Re: C # character model

Mark Davis Wed, 28 Jun 2000 07:59:29 -0700
Almost all international functions (upper-, lower-, titlecasing, case folding, 
drawing, measuring, collation, transliteration, grapheme-, word-, linebreaks, etc.) 
should take *strings* in the API, NOT single code-points. Single code-point APIs 
almost always malfunction once you get outside of simple languages, because you need 
more context to get the right answer, or because you might need to generate a sequence 
of characters to return the right answer.

Take collation, for example. Any Unicode-compliant collation (UTR #10) must be able to 
handle sequences of more than one code-point, and treat that sequence as a single 
entity. Given that the code has to handle sequences, it makes little difference 
whether the string internally is a sequence of UTF-16 code units, or is a sequence of 
code-points ( = UTF-32 code units). This is because one of the beauties of UTF-16 and 
UTF-8 is that there is no overlap. Unlike SJIS,if I express a code-point as a sequence 
of code units, and search for it within a string of those code units, I will never get 
a mismatch: I will find a match iff there is a matching code-point at that position. 
In SJIS, if I search for an "a", I might find a false match as the second byte of a 
two-byte character -- this never happens in UTF-16 or UTF-8.

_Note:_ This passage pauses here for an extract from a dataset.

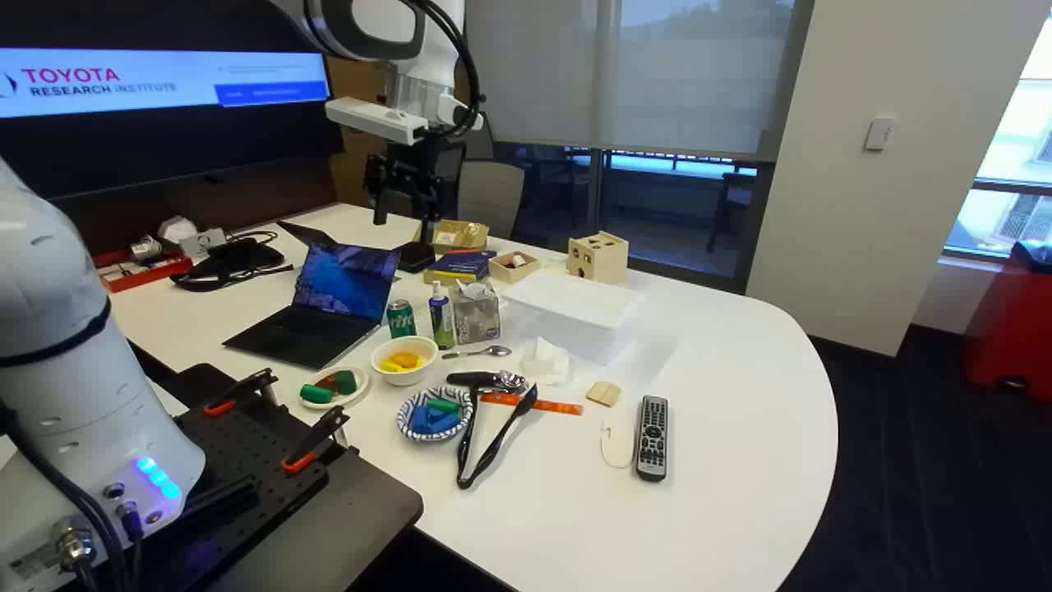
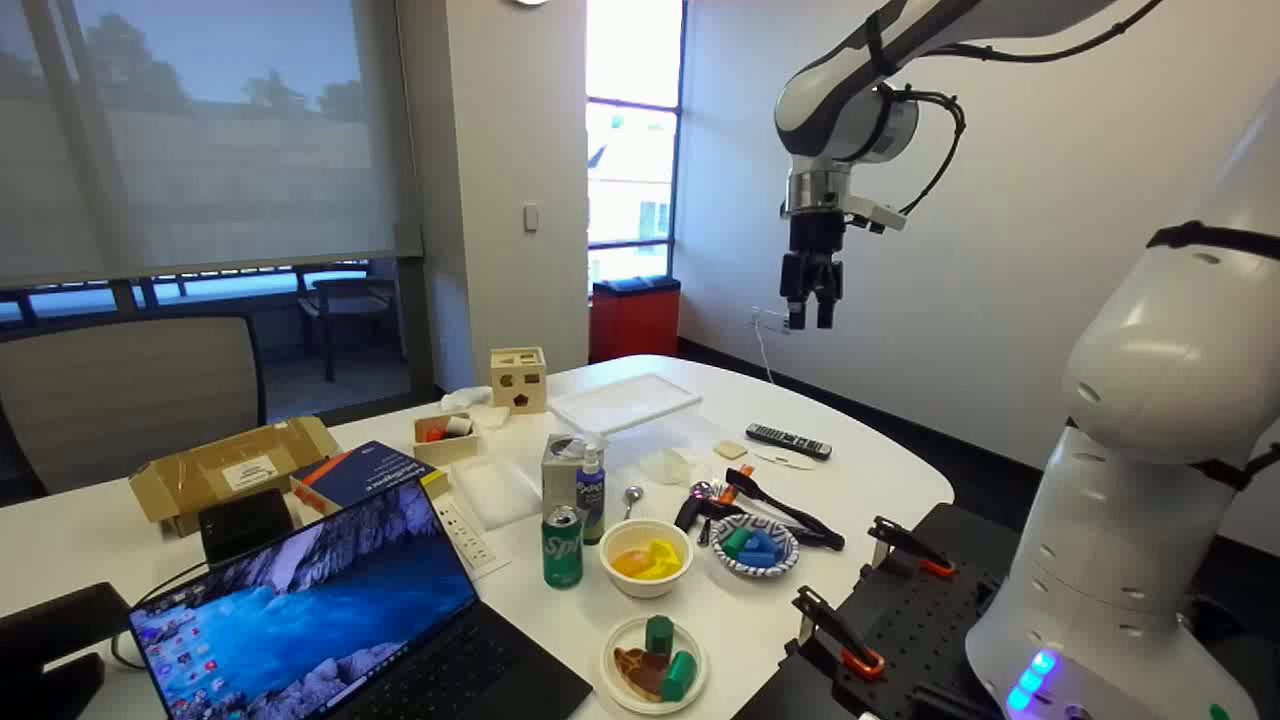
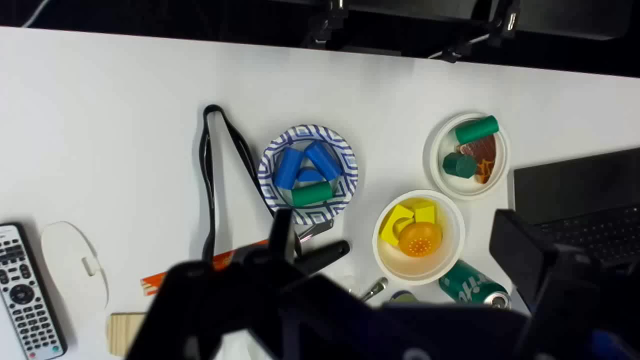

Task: Place the cap on the blue spray bottle

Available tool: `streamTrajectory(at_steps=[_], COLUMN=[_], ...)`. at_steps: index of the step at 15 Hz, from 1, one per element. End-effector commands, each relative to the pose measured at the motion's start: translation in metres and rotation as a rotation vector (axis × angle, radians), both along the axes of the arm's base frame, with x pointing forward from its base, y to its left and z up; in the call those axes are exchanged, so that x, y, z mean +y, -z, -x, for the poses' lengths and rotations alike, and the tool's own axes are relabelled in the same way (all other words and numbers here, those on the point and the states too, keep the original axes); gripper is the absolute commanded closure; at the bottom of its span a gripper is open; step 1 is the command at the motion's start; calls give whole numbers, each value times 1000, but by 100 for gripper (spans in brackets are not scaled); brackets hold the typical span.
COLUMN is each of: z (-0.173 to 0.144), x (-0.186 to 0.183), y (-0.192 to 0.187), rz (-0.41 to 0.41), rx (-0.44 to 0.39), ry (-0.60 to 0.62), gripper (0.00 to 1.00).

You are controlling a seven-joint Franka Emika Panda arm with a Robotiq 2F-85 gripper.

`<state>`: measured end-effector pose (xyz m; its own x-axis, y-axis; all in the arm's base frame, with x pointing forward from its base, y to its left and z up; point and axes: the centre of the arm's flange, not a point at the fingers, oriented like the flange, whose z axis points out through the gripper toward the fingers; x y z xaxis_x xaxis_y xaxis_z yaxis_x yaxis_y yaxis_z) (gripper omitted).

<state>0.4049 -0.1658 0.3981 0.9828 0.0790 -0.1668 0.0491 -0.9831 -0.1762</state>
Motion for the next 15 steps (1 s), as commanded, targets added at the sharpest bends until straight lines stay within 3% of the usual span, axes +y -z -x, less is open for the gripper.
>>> streamTrajectory(at_steps=[1, 4, 7, 15], z=[0, -64, -108, -212], x=[0, 28, 53, 103], y=[0, 41, 84, 252], rz=[0, 42, 57, 101], rx=[0, -6, -42, -19], ry=[0, 61, 113, 186], gripper=[0, 0, 0, 0])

If you ever tried to collate by handling single code-points at a time, you would get 
the wrong answer. The same will happen if you draw or measure text, single code-point 
at a time. Because scripts like Arabic are contextual, the width of x plus the width 
of y is not equal to the width of xy. Once you get beyond basic typography, the same 
is true for English as well; because of kerning and ligatures the width of "fi" in 
TrueType may be different than the width of "f" plus the width of "i".

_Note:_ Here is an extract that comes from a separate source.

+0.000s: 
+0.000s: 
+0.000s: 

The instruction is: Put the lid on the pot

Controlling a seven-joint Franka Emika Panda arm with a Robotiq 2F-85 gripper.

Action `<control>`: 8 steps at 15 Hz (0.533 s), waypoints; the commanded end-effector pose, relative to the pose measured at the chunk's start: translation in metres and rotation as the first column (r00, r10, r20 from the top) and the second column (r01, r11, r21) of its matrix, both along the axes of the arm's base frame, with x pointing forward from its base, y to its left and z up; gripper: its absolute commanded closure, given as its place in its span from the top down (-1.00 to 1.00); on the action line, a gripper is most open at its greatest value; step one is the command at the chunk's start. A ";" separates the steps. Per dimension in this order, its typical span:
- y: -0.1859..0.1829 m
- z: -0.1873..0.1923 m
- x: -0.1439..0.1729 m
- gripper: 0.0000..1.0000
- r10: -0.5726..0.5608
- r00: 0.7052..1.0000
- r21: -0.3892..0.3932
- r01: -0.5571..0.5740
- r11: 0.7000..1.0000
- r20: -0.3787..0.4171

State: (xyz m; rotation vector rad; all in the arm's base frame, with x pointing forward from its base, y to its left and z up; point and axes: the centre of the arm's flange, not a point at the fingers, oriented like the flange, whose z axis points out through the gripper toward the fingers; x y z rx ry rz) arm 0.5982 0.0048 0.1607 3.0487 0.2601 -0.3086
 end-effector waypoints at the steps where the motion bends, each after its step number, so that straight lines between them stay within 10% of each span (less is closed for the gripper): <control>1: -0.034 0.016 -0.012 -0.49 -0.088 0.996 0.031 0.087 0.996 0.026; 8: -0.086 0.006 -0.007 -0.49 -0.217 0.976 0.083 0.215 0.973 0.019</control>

Looking at the question at hand: casing operations must return strings, not single 
code-points. (See http://www.unicode.org/unicode/reports/tr21/charts/). Moreover, the 
titlecasing operation requires strings as input, not single code-points at a time.

Remember also that whenever you store a single code-point in a struct or class instead 
of a string, you are excluding the use of graphemes -- a single code-point may not be 
sufficient to express what is required: you may need to store a sequence, such as "ch" 
for SSlovak.

In other words, almost all APIs and struct/class fields should *not* take either a 
char16 or a char32, they should take a string. And if they take a string, it doesn't 
matter what the internal representation of the string is. The main exception we've 
found are very low-level operations such as getting character properties (e.g. General 
Category or Canonical Class in the UCD). For those it is handy to have interfaces that 
convert quickly to and from UTF-16 and UTF-32, and that allow you to iterate through 
strings returning UTF-32 values (even though the internal format is UTF-16).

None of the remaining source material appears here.